= Template-switching polymerase chain reaction =

Template-switching polymerase chain reaction (TS-PCR) is a method of reverse transcription and polymerase chain reaction (PCR) amplification that relies on a natural PCR primer sequence at the polyadenylation site, also known as the poly(A) tail, and adds a second primer through the activity of murine leukemia virus reverse transcriptase. This permits reading full cDNA sequences and can deliver high yield from single sources, even single cells that contain 10 to 30 picograms of mRNA, with relatively low levels (3-5%) of contaminating rRNA sequence. This technique is often employed in whole transcriptome shotgun sequencing. It is marketed by Clontech as Switching Mechanism At the 5' end of RNA Template (SMART) as well as by Diagenode as Capture and Amplification by Tailing and Switching (CATS).

== Drop-Seq ==

By using syringe pumps to transmit a steady rate of isolated cells and uniquely oligonucleotide-barcoded beads, it is possible to isolate individual cells and beads together in droplets of lysis buffer, where the polyadenylation site binds to a primer containing a unique, identifying sequence.

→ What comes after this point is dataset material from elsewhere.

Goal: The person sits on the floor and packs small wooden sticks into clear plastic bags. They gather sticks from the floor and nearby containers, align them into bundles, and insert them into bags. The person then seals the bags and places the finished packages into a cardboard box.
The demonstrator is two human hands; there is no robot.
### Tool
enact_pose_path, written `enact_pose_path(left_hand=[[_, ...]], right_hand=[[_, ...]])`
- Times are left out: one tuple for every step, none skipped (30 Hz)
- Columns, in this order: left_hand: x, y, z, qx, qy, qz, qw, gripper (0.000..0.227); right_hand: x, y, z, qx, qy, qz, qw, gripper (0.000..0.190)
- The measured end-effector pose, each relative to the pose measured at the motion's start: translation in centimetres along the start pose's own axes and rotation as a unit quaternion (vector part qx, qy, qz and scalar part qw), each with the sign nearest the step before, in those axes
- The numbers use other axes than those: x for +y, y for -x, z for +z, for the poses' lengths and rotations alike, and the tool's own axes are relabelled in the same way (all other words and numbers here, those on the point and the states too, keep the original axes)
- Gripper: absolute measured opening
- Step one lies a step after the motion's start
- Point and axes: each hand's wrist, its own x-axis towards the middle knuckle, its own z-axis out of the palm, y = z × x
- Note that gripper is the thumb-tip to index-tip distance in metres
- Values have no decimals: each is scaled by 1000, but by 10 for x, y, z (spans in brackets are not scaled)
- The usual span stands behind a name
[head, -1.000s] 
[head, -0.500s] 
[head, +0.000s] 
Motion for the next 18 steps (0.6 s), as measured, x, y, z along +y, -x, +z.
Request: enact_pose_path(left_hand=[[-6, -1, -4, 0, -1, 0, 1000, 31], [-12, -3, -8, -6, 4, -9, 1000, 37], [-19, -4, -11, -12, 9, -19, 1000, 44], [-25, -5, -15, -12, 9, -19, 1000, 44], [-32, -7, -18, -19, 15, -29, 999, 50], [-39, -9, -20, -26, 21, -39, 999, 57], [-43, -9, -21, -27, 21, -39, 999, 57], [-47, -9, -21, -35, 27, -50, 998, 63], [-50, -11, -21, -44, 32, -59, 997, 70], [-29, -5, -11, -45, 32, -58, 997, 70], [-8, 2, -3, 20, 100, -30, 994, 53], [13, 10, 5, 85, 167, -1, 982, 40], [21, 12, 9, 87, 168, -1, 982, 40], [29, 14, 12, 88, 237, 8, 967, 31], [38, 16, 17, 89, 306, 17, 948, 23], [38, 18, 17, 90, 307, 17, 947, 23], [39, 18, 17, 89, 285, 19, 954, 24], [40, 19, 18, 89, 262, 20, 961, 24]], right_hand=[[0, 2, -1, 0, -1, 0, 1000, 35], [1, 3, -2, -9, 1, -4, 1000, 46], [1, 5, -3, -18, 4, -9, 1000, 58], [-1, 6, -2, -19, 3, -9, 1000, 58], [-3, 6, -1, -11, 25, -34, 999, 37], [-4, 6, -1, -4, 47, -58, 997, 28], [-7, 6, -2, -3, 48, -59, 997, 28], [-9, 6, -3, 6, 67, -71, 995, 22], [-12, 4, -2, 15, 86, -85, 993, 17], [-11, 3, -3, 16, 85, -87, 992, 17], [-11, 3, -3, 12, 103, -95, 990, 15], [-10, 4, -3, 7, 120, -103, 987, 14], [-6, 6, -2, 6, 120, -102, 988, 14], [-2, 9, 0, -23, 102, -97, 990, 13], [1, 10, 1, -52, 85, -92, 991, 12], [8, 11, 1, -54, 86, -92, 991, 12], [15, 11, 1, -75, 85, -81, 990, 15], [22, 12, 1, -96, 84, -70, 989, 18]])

This primer also contains a common sequence upstream of the identifier, so that after it is extended by reverse transcription, subsequent rounds of PCR will incorporate the tag, which permits each isolated cDNA that is sequenced to be tracked back to a specific originating bead. This permits the relative levels of transcripts in many individual cells to be analyzed simultaneously, creating a rational basis for the classification of these cells into particular cell types, or permitting the logical inference of in situ hybridization data from embryos without actually performing the experiment.